Normalmente, ele não se irritava nem xingava, mas quando realmente ficava indignado, não importava com quem estava lidando.
“Chu Qing, você ousou agredir! Gravem isso, gravem! Isso é um absurdo, vou expor você!” O repórter atingido ficou atônito, depois gritou furioso para Chu Qing.
“Expor? Ótimo, faça isso! Grave bastante! Querem filmar, não é? Pois filmem!” Com o rosto fechado, os olhos em brasa, Chu Qing pegou outro microfone e lançou novamente contra o mesmo repórter.
“Pronto. Juro, a partir de hoje, você nunca mais pisa no mundo do entretenimento.” O repórter, com a cabeça ensanguentada, olhou para ele cheio de ódio.
“Nunca quis fazer parte desse meio, saia da minha frente!” Chu Qing, com a roupa agarrada pelo jornalista, deu-lhe um pontapé tão forte que o jogou no chão, tremendo de raiva. O jornalista, caído, fitava-o com olhar venenoso, como se quisesse devorá-lo.

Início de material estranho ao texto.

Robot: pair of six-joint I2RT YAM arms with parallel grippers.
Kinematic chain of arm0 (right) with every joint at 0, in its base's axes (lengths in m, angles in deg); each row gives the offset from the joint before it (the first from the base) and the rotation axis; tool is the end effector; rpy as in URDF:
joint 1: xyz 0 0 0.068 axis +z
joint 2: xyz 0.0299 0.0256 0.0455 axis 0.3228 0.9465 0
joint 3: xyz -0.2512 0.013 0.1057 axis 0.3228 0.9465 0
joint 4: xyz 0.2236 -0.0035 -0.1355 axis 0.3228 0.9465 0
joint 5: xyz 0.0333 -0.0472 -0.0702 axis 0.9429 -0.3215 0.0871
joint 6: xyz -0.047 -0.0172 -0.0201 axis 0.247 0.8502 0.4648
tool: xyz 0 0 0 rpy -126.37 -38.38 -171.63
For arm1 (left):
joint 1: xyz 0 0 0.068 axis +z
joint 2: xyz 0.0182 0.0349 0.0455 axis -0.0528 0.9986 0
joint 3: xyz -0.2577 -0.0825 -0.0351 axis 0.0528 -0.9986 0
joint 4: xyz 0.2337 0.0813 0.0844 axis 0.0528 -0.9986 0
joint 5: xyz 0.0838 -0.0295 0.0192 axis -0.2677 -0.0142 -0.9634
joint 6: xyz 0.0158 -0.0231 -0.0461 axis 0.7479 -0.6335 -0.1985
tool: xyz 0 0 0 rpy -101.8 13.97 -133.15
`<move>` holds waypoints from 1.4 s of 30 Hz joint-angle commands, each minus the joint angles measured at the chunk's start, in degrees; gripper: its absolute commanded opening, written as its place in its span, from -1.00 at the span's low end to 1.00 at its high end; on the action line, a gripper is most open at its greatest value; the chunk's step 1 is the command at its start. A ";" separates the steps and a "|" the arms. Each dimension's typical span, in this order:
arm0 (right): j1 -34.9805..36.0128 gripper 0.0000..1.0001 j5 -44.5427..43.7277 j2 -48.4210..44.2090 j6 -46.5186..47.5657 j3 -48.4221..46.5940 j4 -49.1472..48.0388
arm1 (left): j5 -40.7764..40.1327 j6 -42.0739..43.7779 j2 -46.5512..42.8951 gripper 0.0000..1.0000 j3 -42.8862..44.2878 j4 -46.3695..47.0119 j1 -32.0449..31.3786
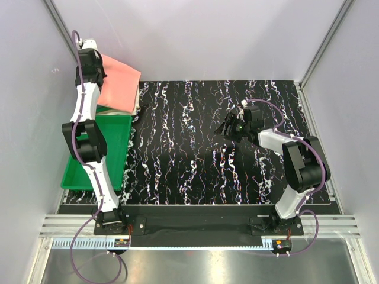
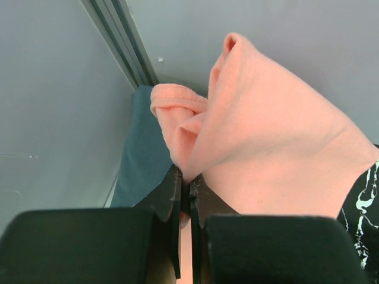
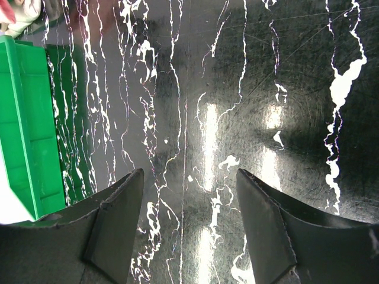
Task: Fold and stack the t-shirts
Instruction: Neatly place the folded tshirt to the corner
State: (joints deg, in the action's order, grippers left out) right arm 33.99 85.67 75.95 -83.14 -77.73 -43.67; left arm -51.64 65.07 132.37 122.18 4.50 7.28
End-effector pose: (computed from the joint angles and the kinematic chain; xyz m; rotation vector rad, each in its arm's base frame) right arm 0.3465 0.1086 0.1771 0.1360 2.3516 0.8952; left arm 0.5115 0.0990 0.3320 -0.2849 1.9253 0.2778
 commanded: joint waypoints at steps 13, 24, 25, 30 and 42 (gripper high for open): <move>-0.31 0.42 0.16 0.65 1.16 -1.71 -2.10 | -0.96 -1.86 -0.90 -1.00 2.01 6.21 2.88; -0.30 0.42 -0.72 2.75 1.07 -3.02 -1.58 | -0.17 -3.79 7.80 -1.00 5.35 9.72 5.25; -0.22 0.42 -0.63 3.19 1.07 -3.11 -1.66 | 0.09 -3.88 8.33 -1.00 5.44 10.42 5.51; -0.22 0.42 -0.37 5.65 0.98 -4.43 -1.23 | 3.42 -3.97 11.49 -0.97 6.93 12.88 6.92; -0.22 0.42 -0.19 6.71 0.80 -5.22 -1.05 | 2.47 -8.79 7.92 0.19 2.99 16.66 7.71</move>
State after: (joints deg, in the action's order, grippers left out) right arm 33.88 85.61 82.31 -82.99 -80.86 -43.54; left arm -49.12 58.73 145.55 125.98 15.41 14.93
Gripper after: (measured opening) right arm 0.710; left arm 0.582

Os cliques das câmeras ecoaram em sequência.
Chu Qing lançou um olhar gélido ao redor, depois abriu caminho entre os repórteres à sua frente.
“Fora!”
Seu olhar era tão ameaçador que abriram passagem instintivamente...
Desde que chegara a este mundo, era a segunda vez que Chu Qing perdia o controle.
A primeira foi ao escrever “A Execução dos Imortais”, e a segunda, agora, cercado por jornalistas e perguntas insanas...
Ele jogou o microfone neles e explodiu em impropérios.
Deixou apenas as costas para os jornalistas, todos boquiabertos.